▶ _THE PROBLEM_:
Output the whole listing below exactly, omitting the images.

═══ THE DATA ═══

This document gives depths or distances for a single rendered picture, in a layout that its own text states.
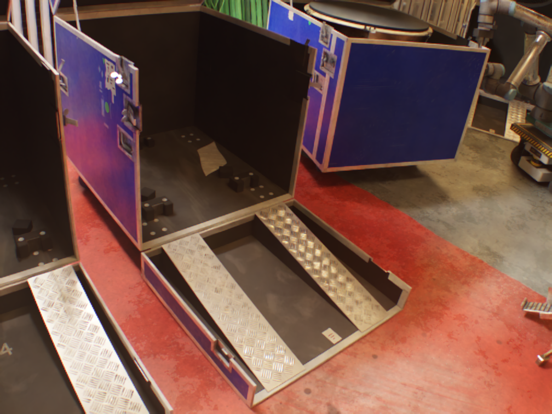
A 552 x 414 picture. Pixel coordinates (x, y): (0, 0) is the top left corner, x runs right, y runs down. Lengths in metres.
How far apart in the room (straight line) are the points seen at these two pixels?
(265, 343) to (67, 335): 0.74
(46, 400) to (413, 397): 1.33
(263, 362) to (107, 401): 0.58
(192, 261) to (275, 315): 0.42
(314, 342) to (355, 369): 0.20
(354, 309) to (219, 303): 0.59
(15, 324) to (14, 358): 0.17
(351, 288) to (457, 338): 0.53
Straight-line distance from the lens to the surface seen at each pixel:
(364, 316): 2.13
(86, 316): 1.91
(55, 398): 1.82
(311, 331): 2.02
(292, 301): 2.12
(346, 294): 2.17
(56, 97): 1.74
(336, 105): 2.66
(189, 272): 2.03
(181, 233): 2.18
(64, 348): 1.84
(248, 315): 1.95
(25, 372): 1.91
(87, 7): 2.68
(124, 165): 1.99
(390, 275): 2.21
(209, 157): 2.80
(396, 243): 2.66
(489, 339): 2.32
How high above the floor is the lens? 1.48
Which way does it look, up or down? 31 degrees down
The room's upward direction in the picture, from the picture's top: 8 degrees clockwise
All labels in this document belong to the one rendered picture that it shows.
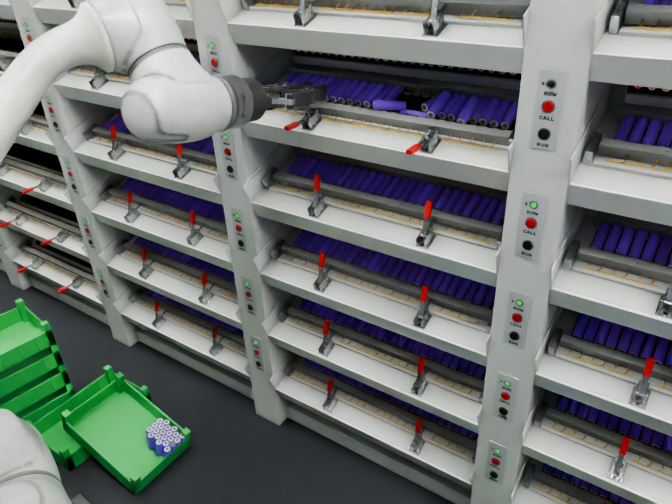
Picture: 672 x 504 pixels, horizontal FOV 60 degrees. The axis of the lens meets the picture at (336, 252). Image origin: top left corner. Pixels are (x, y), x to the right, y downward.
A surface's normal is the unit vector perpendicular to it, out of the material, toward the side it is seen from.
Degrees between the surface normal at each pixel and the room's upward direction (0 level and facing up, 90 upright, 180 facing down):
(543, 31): 90
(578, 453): 20
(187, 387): 0
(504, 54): 110
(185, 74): 44
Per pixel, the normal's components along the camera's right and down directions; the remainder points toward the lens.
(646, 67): -0.51, 0.72
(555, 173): -0.56, 0.44
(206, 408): -0.04, -0.86
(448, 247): -0.23, -0.65
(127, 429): 0.21, -0.74
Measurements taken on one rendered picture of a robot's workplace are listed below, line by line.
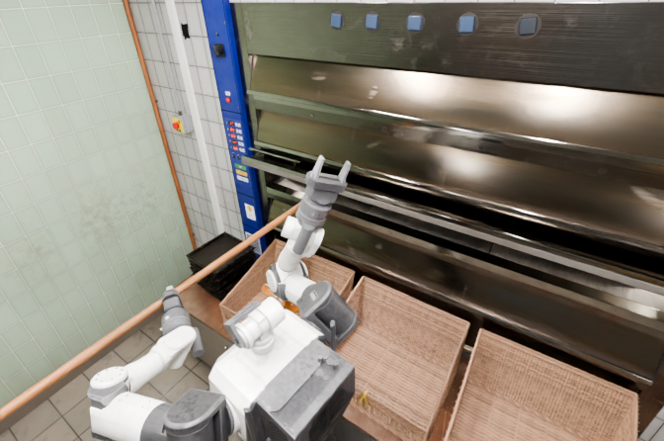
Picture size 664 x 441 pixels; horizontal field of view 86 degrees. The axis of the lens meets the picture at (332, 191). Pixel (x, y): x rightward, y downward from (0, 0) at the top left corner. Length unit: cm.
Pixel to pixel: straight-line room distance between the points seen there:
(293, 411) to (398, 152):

═══

▶ _ANSWER BOX_:
This document gives depths or distances for a single rendered picture, in a layout that its own text states.
A 552 x 414 picture. Pixel coordinates (x, y): (0, 0) is the top left corner, x runs right, y runs down. Lengths in metres.
How far apart in the room (straight line) are the points seen at these two pixels?
(265, 343) to (67, 335): 0.74
(46, 400) to (413, 397): 1.33
(263, 362) to (107, 401): 0.58
(192, 261) to (275, 315): 0.42
(314, 342) to (355, 369): 0.20
(354, 309) to (219, 303): 0.59
(15, 324) to (14, 358): 0.17
(351, 288) to (457, 338): 0.53
Straight-line distance from the lens to the surface seen at each pixel:
(364, 316): 2.13
(86, 316): 1.91
(55, 398): 1.82
(311, 331): 2.02
(292, 301): 2.12
(346, 294): 2.17
(56, 97): 1.74
(336, 105): 2.66
(189, 272): 2.03
(181, 233): 2.18
(64, 348): 1.84
(248, 315): 1.95
(25, 372): 1.91
(87, 7): 2.68
(124, 165): 1.99
(390, 275): 2.21
(209, 157): 2.80
(396, 243): 2.66
(489, 339): 2.32
How high above the floor is the lens? 1.48
Which way does it look, up or down? 31 degrees down
The room's upward direction in the picture, from the picture's top: 8 degrees clockwise
All labels in this document belong to the one rendered picture that it shows.
Picture: 672 x 504 pixels, horizontal FOV 60 degrees. The axis of the lens meets the picture at (336, 252). Image origin: top left corner. Pixels are (x, y), x to the right, y downward.
A surface's normal is the unit vector perpendicular to it, out of the material, toward the side it is seen from.
Degrees between the surface normal at each pixel and the room's upward direction (0 level and facing up, 90 upright, 180 facing down):
(543, 31): 90
(578, 453): 20
(187, 387): 0
(504, 54): 110
(185, 74): 44
Per pixel, the normal's components along the camera's right and down directions; the remainder points toward the lens.
(646, 67): -0.51, 0.72
(555, 173): -0.56, 0.44
(206, 408): -0.04, -0.86
(448, 247): -0.23, -0.65
(127, 429): 0.21, -0.74
Measurements taken on one rendered picture of a robot's workplace are listed below, line by line.
Picture size 664 x 441 pixels; horizontal field of view 86 degrees. The axis of the lens meets the picture at (332, 191). Pixel (x, y): x rightward, y downward from (0, 0) at the top left corner. Length unit: cm.
Pixel to pixel: straight-line room distance between the points seen there:
(293, 411) to (398, 152):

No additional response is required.